OPINION: Project Jupiter is just the latest playbook
Members of the public attending a recent meeting of Doña Ana County commissioners display signs opposing Project Jupiter, a large data center proposed for Santa Teresa. Commissioners voted to consider a package of tax incentives supporting the project in September.
For decades, New Mexico has dressed up harmful policies as “progress.” It’s time to stop making the same mistakes.
Back in January, during the New Mexico Legislative Session, I was a “no” vote on a water bill that paved the way for what we now know as Project Jupiter, a large data center in Santa Teresa. I raised alarms in the Agriculture, Acequias and Water Resources Committee. I asked hard questions. And, as usual, I was dismissed as being unreasonable.
Today, my inbox and phone are full of messages from people concerned about Project Jupiter and asking what I plan to do to stop it. Here’s the truth: I tried, and I stood alone.
The state Legislature is a branch of government that many in our community know very little about, yet it has enormous power to shape daily life. What has struck me most is not just how bills move, but how they’re dressed up in language meant to disarm. Words like “conservation” and “innovation” become masks — selling deals as green or forward-looking while hiding their true costs to land, water and community.
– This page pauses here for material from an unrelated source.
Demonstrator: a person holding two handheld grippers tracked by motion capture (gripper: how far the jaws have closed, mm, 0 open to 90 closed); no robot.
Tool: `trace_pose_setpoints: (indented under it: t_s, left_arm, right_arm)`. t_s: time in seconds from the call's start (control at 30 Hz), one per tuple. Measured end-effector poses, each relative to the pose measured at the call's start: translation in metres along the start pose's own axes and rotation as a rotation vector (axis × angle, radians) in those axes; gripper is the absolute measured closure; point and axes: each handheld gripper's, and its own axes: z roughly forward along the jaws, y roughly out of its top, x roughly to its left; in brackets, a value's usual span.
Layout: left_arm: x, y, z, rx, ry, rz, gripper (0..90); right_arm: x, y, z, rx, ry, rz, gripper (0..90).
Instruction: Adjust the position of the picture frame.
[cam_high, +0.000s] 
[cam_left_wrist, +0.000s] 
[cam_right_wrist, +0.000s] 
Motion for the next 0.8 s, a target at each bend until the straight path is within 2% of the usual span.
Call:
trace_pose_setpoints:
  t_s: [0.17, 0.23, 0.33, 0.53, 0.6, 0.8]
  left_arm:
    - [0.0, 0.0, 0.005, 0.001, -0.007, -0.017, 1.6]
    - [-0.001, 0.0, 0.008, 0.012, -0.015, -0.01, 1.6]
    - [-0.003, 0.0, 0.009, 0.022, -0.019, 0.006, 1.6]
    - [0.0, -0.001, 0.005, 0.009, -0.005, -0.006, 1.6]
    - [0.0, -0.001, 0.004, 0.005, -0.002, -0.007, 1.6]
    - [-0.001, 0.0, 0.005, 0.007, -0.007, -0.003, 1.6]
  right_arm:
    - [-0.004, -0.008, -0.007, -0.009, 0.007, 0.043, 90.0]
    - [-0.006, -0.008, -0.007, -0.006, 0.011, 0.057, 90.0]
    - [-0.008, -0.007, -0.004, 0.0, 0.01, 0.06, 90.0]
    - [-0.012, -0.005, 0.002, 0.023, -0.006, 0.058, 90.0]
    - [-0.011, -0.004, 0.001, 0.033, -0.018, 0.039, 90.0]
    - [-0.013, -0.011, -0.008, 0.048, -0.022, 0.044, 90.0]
We’ve seen this before. Private prisons sold as “jobs.” Extractive industries framed as “responsible growth.” Sprawl on the east side spun as “opportunity.” Each time, the story is the same: dress it up, rush it through, then act surprised when communities bear the harm.
And let’s be real: It wasn’t just one party or one bill. Even within our own ranks, power protects itself. Certain leaders get called conservation champions, not because of their record, but because politics demands it. Meanwhile, those who raise the alarms are cast as unreasonable. That’s not conservation — that’s politics as usual.
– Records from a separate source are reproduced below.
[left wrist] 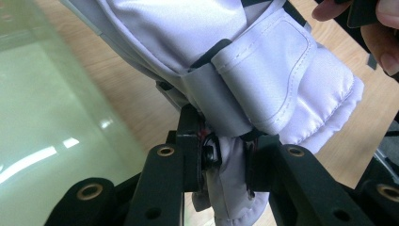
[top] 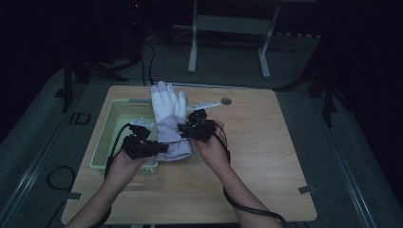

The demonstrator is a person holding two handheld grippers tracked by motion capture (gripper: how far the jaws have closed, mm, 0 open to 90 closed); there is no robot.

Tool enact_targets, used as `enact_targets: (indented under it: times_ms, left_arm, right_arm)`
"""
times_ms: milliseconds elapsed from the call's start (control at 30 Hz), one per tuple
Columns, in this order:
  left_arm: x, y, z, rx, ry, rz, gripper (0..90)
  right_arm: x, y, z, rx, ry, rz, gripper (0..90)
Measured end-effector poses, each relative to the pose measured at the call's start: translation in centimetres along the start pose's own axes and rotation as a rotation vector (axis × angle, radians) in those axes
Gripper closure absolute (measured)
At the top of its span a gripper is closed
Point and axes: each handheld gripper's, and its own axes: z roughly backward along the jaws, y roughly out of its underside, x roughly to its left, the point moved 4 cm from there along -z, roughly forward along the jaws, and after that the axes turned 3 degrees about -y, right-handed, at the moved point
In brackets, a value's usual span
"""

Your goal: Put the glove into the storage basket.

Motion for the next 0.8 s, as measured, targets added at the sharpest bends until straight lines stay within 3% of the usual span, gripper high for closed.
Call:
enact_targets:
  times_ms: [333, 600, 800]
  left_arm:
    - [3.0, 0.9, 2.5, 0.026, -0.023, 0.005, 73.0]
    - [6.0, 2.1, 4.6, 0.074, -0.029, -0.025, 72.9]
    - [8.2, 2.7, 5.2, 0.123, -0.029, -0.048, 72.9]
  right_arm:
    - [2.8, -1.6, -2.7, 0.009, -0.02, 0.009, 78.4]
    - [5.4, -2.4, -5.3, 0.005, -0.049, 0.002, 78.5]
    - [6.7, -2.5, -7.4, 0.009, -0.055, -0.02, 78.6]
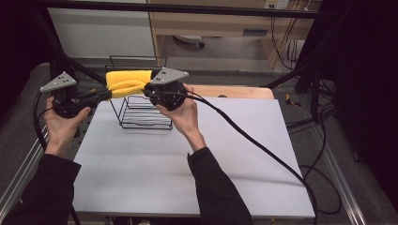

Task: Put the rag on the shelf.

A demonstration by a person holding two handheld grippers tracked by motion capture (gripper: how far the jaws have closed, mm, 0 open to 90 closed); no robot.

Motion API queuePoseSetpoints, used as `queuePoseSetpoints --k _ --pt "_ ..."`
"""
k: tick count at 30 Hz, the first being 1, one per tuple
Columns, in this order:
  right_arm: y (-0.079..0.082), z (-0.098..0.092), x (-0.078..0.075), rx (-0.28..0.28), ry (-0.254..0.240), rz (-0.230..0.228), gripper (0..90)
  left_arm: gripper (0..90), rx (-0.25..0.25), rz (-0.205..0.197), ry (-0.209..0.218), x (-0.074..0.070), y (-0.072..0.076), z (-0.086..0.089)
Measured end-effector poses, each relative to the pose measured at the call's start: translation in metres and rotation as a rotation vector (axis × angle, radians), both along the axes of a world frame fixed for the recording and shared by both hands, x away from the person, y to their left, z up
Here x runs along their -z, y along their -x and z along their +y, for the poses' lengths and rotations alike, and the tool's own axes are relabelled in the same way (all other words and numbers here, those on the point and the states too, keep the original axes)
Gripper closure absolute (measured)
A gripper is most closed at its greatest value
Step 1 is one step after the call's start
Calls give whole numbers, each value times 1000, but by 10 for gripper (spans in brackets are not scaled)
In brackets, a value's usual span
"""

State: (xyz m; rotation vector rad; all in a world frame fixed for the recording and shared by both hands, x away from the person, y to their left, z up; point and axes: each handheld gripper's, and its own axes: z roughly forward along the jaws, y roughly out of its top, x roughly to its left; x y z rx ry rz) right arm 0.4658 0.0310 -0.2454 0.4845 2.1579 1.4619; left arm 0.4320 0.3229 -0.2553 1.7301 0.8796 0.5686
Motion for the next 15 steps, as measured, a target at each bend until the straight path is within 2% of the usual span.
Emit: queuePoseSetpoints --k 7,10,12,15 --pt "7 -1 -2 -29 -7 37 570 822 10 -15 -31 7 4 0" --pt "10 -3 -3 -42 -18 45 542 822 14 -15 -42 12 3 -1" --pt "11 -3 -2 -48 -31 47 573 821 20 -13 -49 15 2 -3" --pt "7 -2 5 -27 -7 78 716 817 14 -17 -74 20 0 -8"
Project Jupiter is just the latest example of how power works in New Mexico. When something is packaged as “economic development,” the same old players line up in support. But when the harm surfaces — when communities see what’s really at stake — suddenly there are calls for accountability. The problem is, accountability requires courage in the moment, not after the damage is done.
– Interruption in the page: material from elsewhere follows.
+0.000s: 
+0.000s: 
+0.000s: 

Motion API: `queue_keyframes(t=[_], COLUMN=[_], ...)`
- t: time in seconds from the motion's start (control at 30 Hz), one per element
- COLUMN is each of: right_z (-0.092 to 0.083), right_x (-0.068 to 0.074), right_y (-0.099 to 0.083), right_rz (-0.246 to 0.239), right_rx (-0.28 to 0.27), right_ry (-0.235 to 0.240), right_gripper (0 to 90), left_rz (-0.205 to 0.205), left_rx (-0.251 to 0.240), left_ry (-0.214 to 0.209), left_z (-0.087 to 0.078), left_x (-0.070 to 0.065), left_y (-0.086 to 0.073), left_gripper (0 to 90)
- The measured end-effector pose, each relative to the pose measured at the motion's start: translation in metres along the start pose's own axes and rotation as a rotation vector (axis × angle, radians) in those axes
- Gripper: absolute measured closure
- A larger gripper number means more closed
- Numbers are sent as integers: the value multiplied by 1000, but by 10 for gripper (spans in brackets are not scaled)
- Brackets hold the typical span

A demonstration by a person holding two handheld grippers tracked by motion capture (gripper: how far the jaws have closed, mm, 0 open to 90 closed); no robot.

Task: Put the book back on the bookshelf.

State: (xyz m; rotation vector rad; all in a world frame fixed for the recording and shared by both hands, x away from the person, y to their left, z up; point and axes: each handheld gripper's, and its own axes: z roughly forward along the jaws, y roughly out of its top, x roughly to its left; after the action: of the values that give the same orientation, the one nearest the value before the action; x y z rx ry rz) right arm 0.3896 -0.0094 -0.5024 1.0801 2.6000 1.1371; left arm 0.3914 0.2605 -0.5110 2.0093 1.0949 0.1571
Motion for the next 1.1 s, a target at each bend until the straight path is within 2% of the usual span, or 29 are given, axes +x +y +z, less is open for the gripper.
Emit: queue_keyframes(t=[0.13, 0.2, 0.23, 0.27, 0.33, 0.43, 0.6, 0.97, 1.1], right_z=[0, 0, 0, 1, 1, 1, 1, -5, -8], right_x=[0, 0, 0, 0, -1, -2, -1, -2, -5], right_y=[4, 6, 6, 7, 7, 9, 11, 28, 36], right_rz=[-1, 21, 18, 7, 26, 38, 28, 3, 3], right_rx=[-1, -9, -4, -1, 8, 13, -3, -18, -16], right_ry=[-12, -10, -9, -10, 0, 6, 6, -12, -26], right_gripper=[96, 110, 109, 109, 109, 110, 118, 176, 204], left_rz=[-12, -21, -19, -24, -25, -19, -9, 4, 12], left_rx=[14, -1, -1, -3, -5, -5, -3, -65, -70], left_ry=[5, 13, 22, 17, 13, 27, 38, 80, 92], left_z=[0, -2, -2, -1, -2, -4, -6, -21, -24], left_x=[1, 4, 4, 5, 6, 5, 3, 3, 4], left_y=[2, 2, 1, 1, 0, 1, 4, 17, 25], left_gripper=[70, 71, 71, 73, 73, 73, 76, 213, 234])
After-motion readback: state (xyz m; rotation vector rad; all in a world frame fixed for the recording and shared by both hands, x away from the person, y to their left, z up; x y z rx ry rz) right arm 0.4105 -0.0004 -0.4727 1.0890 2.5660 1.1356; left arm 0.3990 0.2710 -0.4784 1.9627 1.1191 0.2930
For decades, traditional neighborhoods, working families and Indigenous communities have been told to sacrifice in the name of “progress.” Investment flows elsewhere, while the costs land here. Project Jupiter is no different — it is about water, power and who gets to decide the future of New Mexico. I voted no because I refuse to rubber-stamp the same tired playbook.
What gives me hope is this: Communities have always built care and safety outside the statehouse. We’ve resisted detention, organized against extraction and created joy where the system offered nothing. The path forward is already in motion. The question is whether our leaders will choose to follow it.